HOW TO COMPLETE THIS TASK
Could you set down, exactly as they stand, only the lines from the one containing "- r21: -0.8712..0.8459" through the end of the listing?

===============

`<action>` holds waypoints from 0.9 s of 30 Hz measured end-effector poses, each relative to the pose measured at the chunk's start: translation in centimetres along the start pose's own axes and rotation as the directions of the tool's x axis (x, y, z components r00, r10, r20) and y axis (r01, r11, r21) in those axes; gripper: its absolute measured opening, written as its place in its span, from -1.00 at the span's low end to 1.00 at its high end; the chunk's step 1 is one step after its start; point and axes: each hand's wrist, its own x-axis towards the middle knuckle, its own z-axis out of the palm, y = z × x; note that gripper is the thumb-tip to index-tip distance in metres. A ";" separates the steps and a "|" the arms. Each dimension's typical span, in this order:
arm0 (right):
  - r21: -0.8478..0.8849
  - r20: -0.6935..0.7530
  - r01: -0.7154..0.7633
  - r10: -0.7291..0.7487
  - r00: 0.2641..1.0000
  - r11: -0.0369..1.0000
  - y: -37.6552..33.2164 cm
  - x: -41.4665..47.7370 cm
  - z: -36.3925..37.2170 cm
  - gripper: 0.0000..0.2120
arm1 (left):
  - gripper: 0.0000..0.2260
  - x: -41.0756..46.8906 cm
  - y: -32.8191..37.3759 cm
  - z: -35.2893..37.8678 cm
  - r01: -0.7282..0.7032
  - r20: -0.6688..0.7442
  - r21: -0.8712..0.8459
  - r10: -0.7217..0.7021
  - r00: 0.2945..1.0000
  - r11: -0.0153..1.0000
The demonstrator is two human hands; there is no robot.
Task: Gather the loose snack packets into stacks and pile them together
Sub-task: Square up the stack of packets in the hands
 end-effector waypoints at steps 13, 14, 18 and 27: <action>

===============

EXPECTED ANSWER
  - r21: -0.8712..0.8459
  - r10: -0.7217..0.7021
  - r00: 0.2945..1.0000
  - r11: -0.0153..1.0000
The demonstrator is two human hands; there is no robot.
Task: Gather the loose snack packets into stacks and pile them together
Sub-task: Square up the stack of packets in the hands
 end-effector waypoints at steps 13, 14, 18 and 27: <action>

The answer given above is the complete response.